Evidence has been found for bioluminescence having existed among animals 540 million years ago, more than doubling the previous record. Besides altering how we picture the oceans of the world in the Ediacaran era and thereafter, the finding could shed light (sorry) on the reasons bioluminescence evolved and is so widely used today.
The capacity to produce light is widely used across many species of animals, fungi, and single-celled organisms. Remarkably more than 100 examples of the capacity evolving independently, rather than being inherited from a common ancestral species, have been identified. Some organisms that can’t do it themselves have recruited others into symbiotic relationships. The benefits are sometimes obvious, such as attracting mates or luring prey. However, it takes a lot of energy to make light, and biologists often wonder how the reward justifies that expenditure. The discovery of its deep roots among Anthozoa could change that.
“Nobody quite knows why [bioluminescence] first evolved in animals,” said Dr Andrea Quattrini of the Smithsonian Museum in a statement. Quattrini is the museum’s curator of corals and investigated why soft corals sometimes glow when disturbed, puzzling behavior for creatures whose vulnerability makes drawing attention to themselves hazardous.

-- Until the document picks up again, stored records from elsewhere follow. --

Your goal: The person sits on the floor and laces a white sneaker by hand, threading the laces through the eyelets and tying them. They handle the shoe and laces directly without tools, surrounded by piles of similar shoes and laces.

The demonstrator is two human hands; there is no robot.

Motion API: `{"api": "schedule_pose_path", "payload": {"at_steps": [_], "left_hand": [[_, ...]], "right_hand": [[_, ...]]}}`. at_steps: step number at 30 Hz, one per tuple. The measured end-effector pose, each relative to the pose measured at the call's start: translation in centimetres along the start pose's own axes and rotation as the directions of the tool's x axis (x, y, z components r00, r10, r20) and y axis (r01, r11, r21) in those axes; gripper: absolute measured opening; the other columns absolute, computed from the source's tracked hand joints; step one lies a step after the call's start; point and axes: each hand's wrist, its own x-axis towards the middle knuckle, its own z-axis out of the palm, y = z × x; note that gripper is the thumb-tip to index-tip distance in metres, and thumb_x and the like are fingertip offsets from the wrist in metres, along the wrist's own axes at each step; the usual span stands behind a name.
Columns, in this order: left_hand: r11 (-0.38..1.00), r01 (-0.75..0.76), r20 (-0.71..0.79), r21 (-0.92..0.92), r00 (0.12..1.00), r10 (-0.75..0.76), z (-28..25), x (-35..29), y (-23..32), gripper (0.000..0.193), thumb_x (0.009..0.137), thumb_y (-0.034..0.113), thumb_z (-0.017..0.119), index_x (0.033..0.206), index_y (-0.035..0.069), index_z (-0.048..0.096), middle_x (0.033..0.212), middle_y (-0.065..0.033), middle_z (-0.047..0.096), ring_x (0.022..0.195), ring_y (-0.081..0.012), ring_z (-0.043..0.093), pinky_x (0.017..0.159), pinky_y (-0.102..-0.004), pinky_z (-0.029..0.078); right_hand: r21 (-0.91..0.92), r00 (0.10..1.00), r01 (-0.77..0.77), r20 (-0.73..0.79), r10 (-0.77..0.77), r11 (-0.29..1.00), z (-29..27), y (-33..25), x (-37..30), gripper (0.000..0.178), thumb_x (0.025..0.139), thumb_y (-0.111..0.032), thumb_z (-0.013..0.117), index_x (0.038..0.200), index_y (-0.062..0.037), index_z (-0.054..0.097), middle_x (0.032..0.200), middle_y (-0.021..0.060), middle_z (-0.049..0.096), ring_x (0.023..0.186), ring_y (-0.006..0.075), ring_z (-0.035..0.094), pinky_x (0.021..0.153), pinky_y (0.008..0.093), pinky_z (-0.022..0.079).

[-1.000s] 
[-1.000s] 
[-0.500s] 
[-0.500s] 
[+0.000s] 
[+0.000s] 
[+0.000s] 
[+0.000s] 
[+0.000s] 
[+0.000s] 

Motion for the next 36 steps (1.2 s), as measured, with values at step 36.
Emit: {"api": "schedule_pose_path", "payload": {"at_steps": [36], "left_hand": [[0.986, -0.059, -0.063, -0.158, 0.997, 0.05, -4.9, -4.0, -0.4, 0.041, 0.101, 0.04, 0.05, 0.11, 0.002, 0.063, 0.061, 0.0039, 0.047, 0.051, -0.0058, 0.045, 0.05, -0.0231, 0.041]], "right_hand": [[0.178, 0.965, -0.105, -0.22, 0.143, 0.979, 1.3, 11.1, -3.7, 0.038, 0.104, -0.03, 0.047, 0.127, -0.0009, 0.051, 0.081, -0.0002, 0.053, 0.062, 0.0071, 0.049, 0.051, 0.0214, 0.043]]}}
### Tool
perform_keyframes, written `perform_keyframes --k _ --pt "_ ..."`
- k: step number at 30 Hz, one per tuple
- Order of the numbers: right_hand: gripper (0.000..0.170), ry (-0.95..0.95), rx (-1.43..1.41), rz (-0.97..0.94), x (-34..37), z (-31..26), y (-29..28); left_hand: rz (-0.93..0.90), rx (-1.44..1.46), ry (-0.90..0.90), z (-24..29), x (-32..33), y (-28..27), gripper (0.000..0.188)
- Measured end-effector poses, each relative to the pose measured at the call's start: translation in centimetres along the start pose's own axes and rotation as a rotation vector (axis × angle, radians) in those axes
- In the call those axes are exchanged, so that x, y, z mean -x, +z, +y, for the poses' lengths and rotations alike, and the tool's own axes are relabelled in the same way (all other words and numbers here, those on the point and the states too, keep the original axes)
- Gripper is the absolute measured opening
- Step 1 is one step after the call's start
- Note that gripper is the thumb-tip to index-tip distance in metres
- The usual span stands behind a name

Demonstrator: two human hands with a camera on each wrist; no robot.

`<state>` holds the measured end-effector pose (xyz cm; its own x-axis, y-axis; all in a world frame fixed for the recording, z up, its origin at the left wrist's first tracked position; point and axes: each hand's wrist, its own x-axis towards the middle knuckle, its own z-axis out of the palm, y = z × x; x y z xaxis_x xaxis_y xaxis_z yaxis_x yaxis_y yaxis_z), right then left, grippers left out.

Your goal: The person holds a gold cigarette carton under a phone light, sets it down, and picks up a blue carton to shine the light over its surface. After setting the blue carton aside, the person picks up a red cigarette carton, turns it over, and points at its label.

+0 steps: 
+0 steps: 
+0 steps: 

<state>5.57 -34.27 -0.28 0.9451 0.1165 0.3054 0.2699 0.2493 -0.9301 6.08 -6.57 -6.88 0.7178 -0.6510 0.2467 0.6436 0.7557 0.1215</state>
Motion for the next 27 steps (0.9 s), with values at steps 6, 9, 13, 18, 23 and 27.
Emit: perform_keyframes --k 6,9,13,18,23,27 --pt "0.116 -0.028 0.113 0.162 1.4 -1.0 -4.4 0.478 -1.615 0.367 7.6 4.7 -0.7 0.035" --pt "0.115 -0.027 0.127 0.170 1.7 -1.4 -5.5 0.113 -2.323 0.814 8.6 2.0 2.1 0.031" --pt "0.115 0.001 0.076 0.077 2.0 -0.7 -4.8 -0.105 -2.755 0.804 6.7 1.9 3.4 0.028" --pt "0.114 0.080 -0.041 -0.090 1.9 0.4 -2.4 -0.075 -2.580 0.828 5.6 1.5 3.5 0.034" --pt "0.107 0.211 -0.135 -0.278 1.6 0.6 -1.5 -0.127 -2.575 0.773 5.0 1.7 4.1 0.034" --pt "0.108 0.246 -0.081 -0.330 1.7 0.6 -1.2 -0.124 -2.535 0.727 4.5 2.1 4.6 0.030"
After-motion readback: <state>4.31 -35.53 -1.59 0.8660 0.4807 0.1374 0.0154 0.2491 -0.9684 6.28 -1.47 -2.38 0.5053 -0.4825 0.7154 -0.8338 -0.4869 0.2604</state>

With colleagues, Quattrini found bioluminescence predates the soft corals themselves and can be traced to before the branching off of gorgonians like sea fans and sea pens, fellow members of the octocoral class.
“We wanted to figure out the timing of the origin of bioluminescence, and octocorals are one of the oldest groups of animals on the planet known to bioluminesce,” said Dr Danielle DeLeo. “So, the question was when did they develop this ability?”
Not all octocorals are bioluminescent, but a great many are, particularly those that inhabit deeper waters. Using a family tree that reveals 185 octocorals’ relationships to each other, DeLeo, Quattrini, and co-authors looked for species that use bioluminescence today to investigate the chance their ancestors did too.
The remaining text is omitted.